Influence of disorder on DNA denaturation: the disordered generalized Poland-Scheraga model
Alexandre Legrand

TL;DR
This paper investigates how disorder affects DNA denaturation in a generalized Poland-Scheraga model, revealing that disorder relevance depends on the disorder's statistical law and impacting the understanding of phase transition behavior.
Contribution
It introduces a disordered version of the generalized Poland-Scheraga model with dependent interactions, analyzing the influence of disorder on phase transition properties.
Findings
Disorder relevance criteria depend on the law of the disorder field.
The study provides conditions for when disorder affects the critical point and transition order.

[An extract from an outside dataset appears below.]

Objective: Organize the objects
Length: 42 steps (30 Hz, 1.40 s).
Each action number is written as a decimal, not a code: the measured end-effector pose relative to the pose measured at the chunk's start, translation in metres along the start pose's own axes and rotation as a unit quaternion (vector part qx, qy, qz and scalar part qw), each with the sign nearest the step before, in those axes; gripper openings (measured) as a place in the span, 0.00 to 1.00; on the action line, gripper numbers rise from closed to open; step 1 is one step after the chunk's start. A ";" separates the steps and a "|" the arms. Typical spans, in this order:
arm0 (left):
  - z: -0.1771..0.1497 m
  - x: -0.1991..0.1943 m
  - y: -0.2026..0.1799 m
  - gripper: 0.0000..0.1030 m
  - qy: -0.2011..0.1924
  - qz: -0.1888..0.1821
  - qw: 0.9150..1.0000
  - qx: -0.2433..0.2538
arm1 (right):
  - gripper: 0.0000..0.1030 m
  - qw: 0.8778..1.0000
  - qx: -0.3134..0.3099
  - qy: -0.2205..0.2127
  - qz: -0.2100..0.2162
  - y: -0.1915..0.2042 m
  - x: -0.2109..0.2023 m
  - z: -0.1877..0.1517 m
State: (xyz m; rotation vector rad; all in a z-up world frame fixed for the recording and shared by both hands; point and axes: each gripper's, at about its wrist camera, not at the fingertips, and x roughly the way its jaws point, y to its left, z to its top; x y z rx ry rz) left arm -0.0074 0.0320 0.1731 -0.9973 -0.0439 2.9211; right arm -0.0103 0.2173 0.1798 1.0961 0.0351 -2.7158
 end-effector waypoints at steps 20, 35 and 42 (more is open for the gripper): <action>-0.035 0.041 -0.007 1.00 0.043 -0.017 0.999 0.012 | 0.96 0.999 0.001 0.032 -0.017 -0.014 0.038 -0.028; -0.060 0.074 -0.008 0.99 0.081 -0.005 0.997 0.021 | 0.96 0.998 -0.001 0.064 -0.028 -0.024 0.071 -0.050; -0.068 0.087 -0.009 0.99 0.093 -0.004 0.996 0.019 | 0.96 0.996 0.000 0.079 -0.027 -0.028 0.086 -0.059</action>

Results align with and extend Harris' predictions for disordered systems.
Abstract
The Poland-Scheraga model is a celebrated model for the denaturation transition of DNA, which has been widely used in the bio-physical literature to study, and investigated by mathematicians. In the original model, only opposite bases of the two strands can be paired together, but a generalized version of this model has recently been introduced, and allows for mismatches in the pairing of the two strands, and for different strand lengths. This generalized Poland-Scheraga (gPS) model has only been studied recently in the case of homogeneous interactions, then with disordered interactions perturbed by an i.i.d. field. The present paper considers a disordered version of the gPS model which is more appropriate to depict the inhomogeneous composition of the two strands (in particular interactions are perturbed in a strongly dependent manner): we study the question of the influence of…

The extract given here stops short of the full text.